§ **WORK ORDER**:
However many lines the data holds, transcribe them all exactly.

§ **AVAILABLE DATA**:
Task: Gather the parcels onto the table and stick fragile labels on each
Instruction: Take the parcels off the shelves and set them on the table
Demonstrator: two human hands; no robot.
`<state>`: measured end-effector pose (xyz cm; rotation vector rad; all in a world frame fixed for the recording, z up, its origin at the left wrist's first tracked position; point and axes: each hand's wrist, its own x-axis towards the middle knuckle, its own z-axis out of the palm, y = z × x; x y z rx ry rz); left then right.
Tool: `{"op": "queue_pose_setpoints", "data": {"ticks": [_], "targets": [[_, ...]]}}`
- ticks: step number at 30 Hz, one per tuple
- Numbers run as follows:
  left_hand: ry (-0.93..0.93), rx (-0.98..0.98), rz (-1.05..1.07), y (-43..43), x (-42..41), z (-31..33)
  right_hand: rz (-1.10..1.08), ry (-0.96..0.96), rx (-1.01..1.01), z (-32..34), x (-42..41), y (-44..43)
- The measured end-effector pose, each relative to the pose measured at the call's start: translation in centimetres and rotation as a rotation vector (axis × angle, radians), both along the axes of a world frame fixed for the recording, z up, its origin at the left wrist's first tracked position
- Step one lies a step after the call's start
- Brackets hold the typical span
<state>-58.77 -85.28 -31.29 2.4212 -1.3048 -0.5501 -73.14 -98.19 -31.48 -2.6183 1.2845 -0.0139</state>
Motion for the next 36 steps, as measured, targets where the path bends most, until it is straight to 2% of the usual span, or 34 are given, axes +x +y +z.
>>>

§ **RESPONSE AREA**:
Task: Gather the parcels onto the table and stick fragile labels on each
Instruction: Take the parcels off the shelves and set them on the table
Demonstrator: two human hands; no robot.
`<state>`: measured end-effector pose (xyz cm; rotation vector rad; all in a world frame fixed for the recording, z up, its origin at the left wrist's first tracked position; point and axes: each hand's wrist, its own x-axis towards the middle knuckle, its own z-axis out of the palm, y = z × x; x y z rx ry rz); left then right.
Tool: `{"op": "queue_pose_setpoints", "data": {"ticks": [_], "targets": [[_, ...]]}}`
- ticks: step number at 30 Hz, one per tuple
- Numbers run as follows:
  left_hand: ry (-0.93..0.93), rx (-0.98..0.98), rz (-1.05..1.07), y (-43..43), x (-42..41), z (-31..33)
  right_hand: rz (-1.10..1.08), ry (-0.96..0.96), rx (-1.01..1.01), z (-32..34), x (-42..41), y (-44..43)
- The measured end-effector pose, each relative to the pose measured at the call's start: translation in centimetres and rotation as a rotation vector (axis × angle, radians), both along the axes of a world frame fixed for the recording, z up, its origin at the left wrist's first tracked position
- Step one lies a step after the call's start
- Brackets hold the typical span
<state>-58.77 -85.28 -31.29 2.4212 -1.3048 -0.5501 -73.14 -98.19 -31.48 -2.6183 1.2845 -0.0139</state>
Motion for the next 36 steps, as measured, targets where the path bends most, until it is straight to 2% of the usual span, or 34 are given, axes +x +y +z.
>>>

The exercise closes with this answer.